Adelaide of Italy (931 – 16 December 999), also called Adelaide of Burgundy, was the second wife of Holy Roman Emperor Otto the Great[2] and was crowned as the Holy Roman Empress with him by Pope John XII in Rome on February 2, 962. She was the daughter-in-law of St. Queen Matilda of East Francia. Empress Adelaide was perhaps the most prominent European woman of the 10th century; she was regent of the Holy Roman Empire as the guardian of her grandson in 991-995.[2]

Life

Born in Orbe Castle, Orbe, Kingdom of Upper Burgundy (now in modern-day Switzerland), she was the daughter of Rudolf II of Burgundy, a member of the Elder House of Welf, and Bertha of Swabia.[3] Her first marriage, at the age of fifteen, was to the son of her father's rival in Italy, Lothair II, the nominal King of Italy;[4] the union was part of a political settlement designed to conclude a peace between her father and Hugh of Provence, the father of Lothair. Their daughter, Emma of Italy, was born about 948.

Marriage to Otto I

Adelaide and her second spouse Otto I

The Calendar of Saints states that her first husband was poisoned by the holder of real power, his successor, Berengar of Ivrea, who attempted to cement his political power by forcing her to marry his son, Adalbert; when she refused and fled, she was tracked down and imprisoned for four months at Como.

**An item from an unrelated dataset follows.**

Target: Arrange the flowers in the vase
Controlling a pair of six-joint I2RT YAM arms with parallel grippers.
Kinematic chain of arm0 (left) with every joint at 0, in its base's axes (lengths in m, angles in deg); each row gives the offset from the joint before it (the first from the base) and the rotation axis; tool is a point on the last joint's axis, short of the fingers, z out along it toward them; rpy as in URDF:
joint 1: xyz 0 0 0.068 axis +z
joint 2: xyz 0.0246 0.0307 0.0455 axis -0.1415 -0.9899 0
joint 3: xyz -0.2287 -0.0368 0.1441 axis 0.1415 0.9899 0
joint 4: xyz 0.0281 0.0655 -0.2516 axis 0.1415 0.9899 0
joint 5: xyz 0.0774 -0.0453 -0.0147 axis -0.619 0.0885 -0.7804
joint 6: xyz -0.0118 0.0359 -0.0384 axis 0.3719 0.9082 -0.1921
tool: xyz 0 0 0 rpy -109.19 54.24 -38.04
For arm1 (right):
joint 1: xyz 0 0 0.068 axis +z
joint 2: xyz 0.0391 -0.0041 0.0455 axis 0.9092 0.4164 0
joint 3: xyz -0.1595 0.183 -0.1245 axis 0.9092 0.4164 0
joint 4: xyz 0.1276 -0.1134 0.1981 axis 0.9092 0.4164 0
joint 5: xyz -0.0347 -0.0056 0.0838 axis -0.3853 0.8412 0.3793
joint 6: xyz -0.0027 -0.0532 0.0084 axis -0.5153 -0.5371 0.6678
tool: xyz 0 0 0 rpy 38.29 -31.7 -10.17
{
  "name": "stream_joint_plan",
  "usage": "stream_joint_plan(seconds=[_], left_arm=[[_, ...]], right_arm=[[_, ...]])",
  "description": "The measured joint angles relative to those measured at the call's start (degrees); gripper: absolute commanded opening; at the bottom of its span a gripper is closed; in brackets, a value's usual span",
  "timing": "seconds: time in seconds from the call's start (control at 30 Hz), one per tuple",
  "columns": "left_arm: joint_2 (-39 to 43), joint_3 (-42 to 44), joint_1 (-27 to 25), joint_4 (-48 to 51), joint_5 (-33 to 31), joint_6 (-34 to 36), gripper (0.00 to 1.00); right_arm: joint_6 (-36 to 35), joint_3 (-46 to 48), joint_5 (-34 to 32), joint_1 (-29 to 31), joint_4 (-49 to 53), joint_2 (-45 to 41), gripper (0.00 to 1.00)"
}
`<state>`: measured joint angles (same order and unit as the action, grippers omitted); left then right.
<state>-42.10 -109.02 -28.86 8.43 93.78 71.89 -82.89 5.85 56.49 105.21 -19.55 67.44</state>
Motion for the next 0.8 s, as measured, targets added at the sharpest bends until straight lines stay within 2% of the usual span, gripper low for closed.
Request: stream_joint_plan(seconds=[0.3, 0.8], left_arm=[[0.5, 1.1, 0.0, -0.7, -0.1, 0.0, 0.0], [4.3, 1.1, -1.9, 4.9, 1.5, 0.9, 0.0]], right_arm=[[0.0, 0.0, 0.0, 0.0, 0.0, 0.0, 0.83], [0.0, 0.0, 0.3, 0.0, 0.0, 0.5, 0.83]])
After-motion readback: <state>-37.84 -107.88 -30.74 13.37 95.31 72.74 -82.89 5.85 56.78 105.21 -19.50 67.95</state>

According to Adelheid's contemporary biographer, Odilo of Cluny, she managed to escape from captivity. After a time spent in the marshes nearby, she was rescued and taken to a "certain impregnable fortress," likely the fortified town of Canossa near Reggio.[5] She managed to send an emissary to Otto I, and asked the East Frankish king for his protection. The widow met Otto at the old Lombard capital of Pavia and they married in 951.[6] Pope John XII crowned Otto Holy Roman Emperor in Rome on February 2, 962, and, breaking tradition, also crowned Adelaide as Holy Roman Empress.[7]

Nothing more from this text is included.